Time, panic, respect, the evidence of love varies from person to person. However, psychoanalyst Alain Gil, a professor at the University of Paris, believes that this evidence proves practically nothing. “It’s just some attempt to understand something about love, whereas love and understanding are two mutually opposing concepts. Love is a miracle, something that bursts into life recklessly and insolently; it is unknowable, transcendent of consciousness, and has nothing to do with reason.”
And yet this intrusion throws the person into a state of overwhelming panic, and he involuntarily tries to re-establish logic and sanity to be sure that he has not become insane. “People in love will relentlessly pursue the other person, trying to figure out the place they occupy in his mind. This act of asking the other person to prove love to him or her is itself proof of the love he or she is carrying.”
Cocteau’s aphorism should be changed to, “There is no love in this world, and there is no proof of love; there is only the demand for proof of love.” We can be sure that we are in love when we feel the inexorable urge to make the other person provide proof of love.
The body’s restlessness
And the body, which impatiently waits for the one who is loved, wants to hear his voice, see his eyes, feel his presence. The philosopher and writer Chantal Thomas spoke: “I know I am in love whenever I feel the world suddenly become distinctly brighter and feel more intense ups and downs than usual. For example, when I take a walk, I feel that everything I see is so clear and distinct, not that I am going to tell about the walk to the person I love in a moment, but simply because of the thought of such a person’s existence. This brings me to a higher than usual state sexually, intellectually and emotionally.”

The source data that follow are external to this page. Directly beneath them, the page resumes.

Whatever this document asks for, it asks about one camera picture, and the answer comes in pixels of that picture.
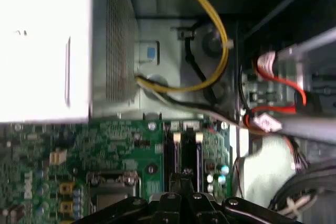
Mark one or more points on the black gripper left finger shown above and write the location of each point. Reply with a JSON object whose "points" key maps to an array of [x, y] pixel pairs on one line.
{"points": [[162, 208]]}

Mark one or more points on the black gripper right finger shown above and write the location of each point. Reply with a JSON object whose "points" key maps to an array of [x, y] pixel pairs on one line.
{"points": [[204, 208]]}

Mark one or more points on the dark RAM stick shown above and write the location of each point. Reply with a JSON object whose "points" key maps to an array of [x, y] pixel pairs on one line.
{"points": [[174, 155], [199, 161]]}

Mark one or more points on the silver CPU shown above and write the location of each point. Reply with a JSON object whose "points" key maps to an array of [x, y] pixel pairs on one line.
{"points": [[115, 193]]}

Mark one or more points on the CPU socket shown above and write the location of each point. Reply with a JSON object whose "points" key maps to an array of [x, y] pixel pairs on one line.
{"points": [[105, 174]]}

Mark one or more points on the green motherboard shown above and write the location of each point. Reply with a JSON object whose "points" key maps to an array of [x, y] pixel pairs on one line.
{"points": [[110, 142]]}

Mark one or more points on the metal drive cage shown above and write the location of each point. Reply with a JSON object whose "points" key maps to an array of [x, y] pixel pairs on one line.
{"points": [[291, 58]]}

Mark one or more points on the black PC case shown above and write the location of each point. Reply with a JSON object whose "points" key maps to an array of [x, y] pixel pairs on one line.
{"points": [[162, 35]]}

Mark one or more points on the grey power supply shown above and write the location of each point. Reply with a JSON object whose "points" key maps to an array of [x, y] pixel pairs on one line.
{"points": [[44, 51]]}

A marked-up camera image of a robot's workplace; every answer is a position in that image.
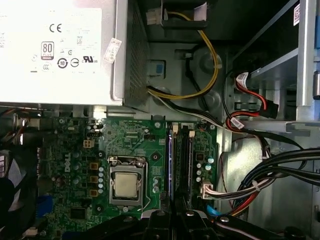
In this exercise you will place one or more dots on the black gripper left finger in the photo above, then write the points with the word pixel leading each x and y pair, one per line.
pixel 155 225

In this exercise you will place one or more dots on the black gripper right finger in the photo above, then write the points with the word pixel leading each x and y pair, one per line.
pixel 190 225

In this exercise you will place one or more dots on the green RAM stick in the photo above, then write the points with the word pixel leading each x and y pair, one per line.
pixel 187 162

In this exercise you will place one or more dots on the black RAM slot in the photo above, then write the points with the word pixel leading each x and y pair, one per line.
pixel 178 162

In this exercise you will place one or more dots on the metal socket cover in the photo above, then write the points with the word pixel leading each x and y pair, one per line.
pixel 125 200

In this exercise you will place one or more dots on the metal locking lever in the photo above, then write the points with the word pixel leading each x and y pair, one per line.
pixel 146 180

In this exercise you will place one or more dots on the silver CPU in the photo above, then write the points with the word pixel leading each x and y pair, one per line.
pixel 126 183

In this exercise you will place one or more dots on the green motherboard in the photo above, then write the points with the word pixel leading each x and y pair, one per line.
pixel 130 140

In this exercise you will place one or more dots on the black case fan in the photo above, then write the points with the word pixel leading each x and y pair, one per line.
pixel 22 195

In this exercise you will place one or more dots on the black PC case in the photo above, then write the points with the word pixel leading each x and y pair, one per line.
pixel 175 70

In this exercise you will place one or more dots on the grey power supply unit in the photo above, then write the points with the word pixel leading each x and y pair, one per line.
pixel 75 87

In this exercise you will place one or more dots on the silver drive cage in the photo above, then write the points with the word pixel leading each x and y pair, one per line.
pixel 305 75

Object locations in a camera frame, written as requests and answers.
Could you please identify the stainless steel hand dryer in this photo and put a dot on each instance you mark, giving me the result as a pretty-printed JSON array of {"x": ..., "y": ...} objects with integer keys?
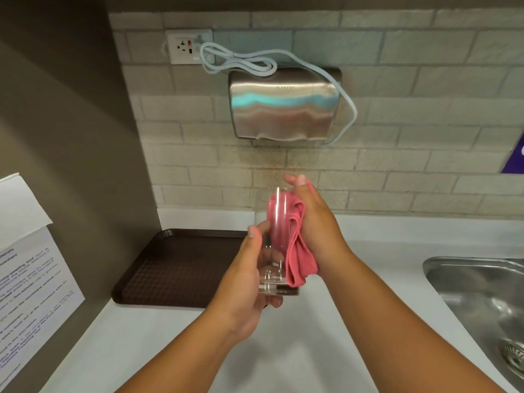
[{"x": 284, "y": 106}]

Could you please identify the person's left hand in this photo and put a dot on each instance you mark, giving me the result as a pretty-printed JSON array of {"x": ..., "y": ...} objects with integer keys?
[{"x": 237, "y": 294}]

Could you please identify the blue wall sign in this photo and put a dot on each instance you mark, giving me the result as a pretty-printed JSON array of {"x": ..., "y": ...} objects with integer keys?
[{"x": 516, "y": 157}]

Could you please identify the dark brown plastic tray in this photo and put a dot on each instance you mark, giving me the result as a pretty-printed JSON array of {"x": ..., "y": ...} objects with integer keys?
[{"x": 176, "y": 270}]

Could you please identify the person's right hand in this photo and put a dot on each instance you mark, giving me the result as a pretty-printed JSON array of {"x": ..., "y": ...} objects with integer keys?
[{"x": 321, "y": 229}]

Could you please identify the person's left forearm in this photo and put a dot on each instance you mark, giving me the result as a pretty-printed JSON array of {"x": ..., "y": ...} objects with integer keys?
[{"x": 180, "y": 356}]

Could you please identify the clear drinking glass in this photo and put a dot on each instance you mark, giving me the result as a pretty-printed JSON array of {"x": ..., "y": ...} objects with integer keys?
[{"x": 272, "y": 278}]

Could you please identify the white wall socket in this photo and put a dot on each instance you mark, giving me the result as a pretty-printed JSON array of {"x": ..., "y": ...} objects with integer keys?
[{"x": 184, "y": 46}]

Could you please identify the person's right forearm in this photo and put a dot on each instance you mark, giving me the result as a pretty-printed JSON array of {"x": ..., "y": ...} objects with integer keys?
[{"x": 401, "y": 335}]

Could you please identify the stainless steel sink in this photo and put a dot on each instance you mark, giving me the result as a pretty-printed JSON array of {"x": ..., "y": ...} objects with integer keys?
[{"x": 479, "y": 294}]

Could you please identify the pink cleaning cloth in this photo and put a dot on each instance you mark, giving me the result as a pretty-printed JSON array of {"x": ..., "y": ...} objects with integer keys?
[{"x": 301, "y": 253}]

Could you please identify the printed white paper notice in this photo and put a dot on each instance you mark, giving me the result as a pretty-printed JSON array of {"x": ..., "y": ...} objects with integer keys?
[{"x": 32, "y": 294}]

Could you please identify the blank white paper sheet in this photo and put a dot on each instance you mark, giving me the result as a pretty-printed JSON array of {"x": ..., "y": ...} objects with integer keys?
[{"x": 18, "y": 208}]

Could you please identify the metal sink drain strainer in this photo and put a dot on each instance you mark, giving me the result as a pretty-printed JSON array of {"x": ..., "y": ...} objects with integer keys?
[{"x": 515, "y": 354}]

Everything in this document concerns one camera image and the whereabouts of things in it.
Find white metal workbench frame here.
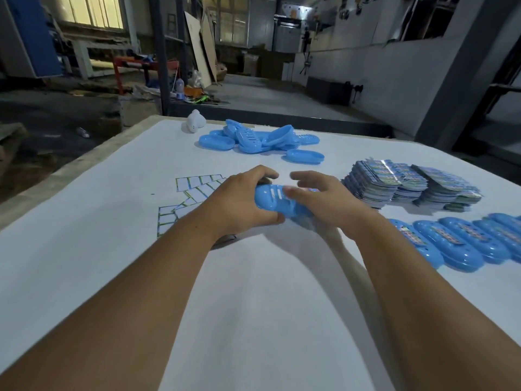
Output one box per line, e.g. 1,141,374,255
65,34,139,80

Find stacks of colourful sticker sheets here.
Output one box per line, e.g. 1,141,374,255
341,158,483,212

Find person's right hand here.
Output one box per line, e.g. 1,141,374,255
283,171,379,241

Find thin dark steel post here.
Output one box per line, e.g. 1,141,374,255
175,0,189,82

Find pale leaning plywood board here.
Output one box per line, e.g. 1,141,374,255
184,11,213,89

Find black box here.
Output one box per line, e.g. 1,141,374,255
306,76,353,106

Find wide window with grid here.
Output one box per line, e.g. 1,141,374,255
203,0,250,47

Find small white plastic figure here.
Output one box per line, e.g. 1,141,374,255
186,109,207,134

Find thick dark steel post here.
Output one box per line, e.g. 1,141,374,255
148,0,171,116

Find pale wooden crate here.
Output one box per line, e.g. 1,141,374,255
119,97,160,127

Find wooden pallet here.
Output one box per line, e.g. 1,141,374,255
0,122,27,159

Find pile of blue soap dishes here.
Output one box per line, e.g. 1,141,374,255
198,119,326,166

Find person's left forearm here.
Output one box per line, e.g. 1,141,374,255
0,215,223,391

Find person's left hand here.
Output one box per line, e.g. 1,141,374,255
195,165,285,241

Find red metal table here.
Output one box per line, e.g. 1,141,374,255
113,56,180,96

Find brown leaning board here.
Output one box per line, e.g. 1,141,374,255
200,11,219,82

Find silver machine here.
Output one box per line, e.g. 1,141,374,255
274,3,314,53

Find grey slanted pillar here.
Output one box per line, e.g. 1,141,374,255
415,0,521,151

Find blue and white machine cabinet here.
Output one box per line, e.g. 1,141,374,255
6,0,64,79

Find large bright window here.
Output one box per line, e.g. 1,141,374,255
56,0,124,30

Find person's right forearm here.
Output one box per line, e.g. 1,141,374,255
354,217,521,391

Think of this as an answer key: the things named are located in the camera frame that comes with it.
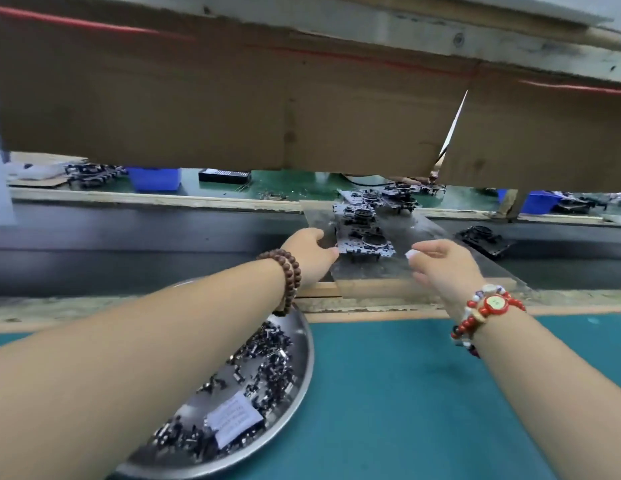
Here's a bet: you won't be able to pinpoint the person's left hand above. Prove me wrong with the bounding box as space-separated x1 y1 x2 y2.
280 227 342 291

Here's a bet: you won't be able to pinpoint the person's right hand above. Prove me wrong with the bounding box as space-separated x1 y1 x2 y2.
405 237 487 306

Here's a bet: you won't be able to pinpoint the metal chassis plate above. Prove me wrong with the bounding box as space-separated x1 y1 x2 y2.
335 229 398 264

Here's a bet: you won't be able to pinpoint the finished mechanisms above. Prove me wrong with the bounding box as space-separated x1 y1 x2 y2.
333 179 422 231

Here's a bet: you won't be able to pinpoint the pile of small metal parts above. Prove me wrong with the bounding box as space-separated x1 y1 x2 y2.
150 319 296 461

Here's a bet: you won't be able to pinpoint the round metal bowl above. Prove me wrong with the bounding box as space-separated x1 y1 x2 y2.
110 279 316 480

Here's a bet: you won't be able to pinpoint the black conveyor belt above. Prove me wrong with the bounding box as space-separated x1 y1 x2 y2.
0 199 621 296

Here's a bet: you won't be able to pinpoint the person's left forearm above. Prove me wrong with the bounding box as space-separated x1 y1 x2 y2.
0 257 286 480

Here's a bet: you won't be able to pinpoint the person's right forearm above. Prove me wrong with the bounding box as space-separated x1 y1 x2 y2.
471 309 621 480

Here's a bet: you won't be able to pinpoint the clear plastic sheet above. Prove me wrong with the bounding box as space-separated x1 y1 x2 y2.
300 199 532 301

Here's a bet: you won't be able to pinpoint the blue plastic bin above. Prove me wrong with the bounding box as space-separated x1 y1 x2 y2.
127 167 182 193
497 189 564 216

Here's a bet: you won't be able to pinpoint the black flat box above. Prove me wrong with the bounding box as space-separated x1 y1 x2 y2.
198 169 252 186

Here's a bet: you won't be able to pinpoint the brown cardboard panel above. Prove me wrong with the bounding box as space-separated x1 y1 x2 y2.
0 9 621 191

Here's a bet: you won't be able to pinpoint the wooden shelf beam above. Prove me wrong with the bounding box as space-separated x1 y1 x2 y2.
90 0 621 86

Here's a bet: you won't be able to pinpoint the brown bead bracelet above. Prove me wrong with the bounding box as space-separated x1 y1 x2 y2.
256 247 302 318

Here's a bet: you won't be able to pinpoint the red white bead bracelet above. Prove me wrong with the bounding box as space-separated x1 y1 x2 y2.
451 283 527 358

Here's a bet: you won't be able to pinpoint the red cord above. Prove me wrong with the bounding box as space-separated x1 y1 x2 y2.
0 5 621 96

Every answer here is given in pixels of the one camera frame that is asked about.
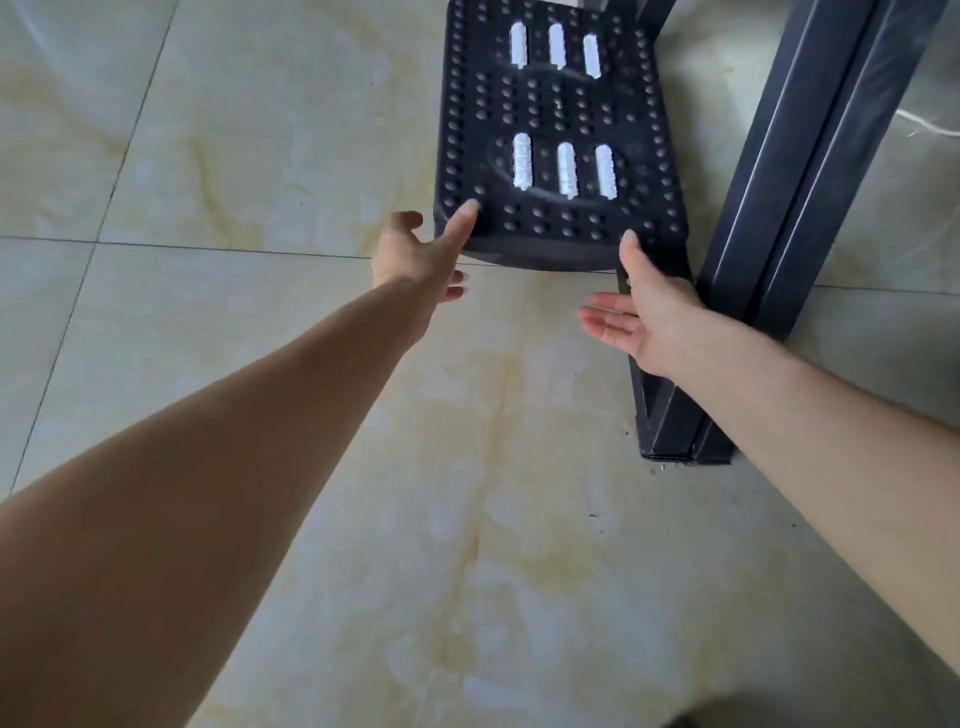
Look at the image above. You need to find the person's right forearm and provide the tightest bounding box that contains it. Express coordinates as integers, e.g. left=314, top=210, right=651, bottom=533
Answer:
left=659, top=314, right=960, bottom=676

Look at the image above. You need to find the person's left forearm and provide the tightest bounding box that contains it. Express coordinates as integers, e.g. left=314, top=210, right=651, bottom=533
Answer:
left=0, top=281, right=438, bottom=728

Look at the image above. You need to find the black massage footrest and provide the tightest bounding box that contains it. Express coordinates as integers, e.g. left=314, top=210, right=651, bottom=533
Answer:
left=433, top=0, right=692, bottom=273

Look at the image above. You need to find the black metal desk leg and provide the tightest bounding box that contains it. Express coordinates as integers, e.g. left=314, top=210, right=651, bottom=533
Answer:
left=616, top=0, right=948, bottom=466

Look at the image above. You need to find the person's right hand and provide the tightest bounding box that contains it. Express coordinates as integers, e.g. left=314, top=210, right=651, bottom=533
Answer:
left=575, top=229, right=715, bottom=382

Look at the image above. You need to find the person's left hand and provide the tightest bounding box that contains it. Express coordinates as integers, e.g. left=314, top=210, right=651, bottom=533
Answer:
left=371, top=197, right=481, bottom=333

In the end, it’s not reason that helps us glimpse love, but our bodies. How one’s own body is constantly occupied by the beloved, even in those moments when one is separated from him; and how, when one is with him, one is hungry to receive everything about him, his movements, his attitude, his words and expressions, his scent, his skin.
True longing
For Kailin, the proof of love was conclusive : “When I love someone, I always miss them. Whether I’m at work, watching a movie, or talking to my girlfriend, he’s always in the back of my mind in bursts. I feel the separation intensely, and that tension doesn’t ease until he shows up.”
Love is the search for the beloved because he alone can make us feel complete in life. “What we seek in love is what we have always lacked and do not know what it is,” explains Alan Gill. “The object of our love has the wonderful gift of bringing completeness whenever he is there, making us relaxed, our hearts racing and our pleasures like going up to the ninth heaven. ” It is the destiny of human beings to live in an unfillable emptiness. To love someone is to ask for what the other person does not possess, but the presence of the other person is enough to make up for this lack. Jacques Lacan once exclaimed, “To love is to give what one does not have.”
Keeping part of the ignorance
What is it that we fall in love with? Maybe it’s better not to know. In Greek mythology, Psyker and Eros, the god of love, had nightly sex, and the only condition that Eros made was that the woman could never see him again. Psyker’s sisters muttered, “He doesn’t want to show himself, so he can’t be a demon.”
Finally, one day, while Eros was asleep, Psyker found a lamp and illuminated his face. Eros in the light was so beautiful that the woman could not help but tremble, and the hot lamp oil dripped onto Eros’ skin, waking him up, and he fled. The seductive phantom of love cannot withstand the bitter pursuit.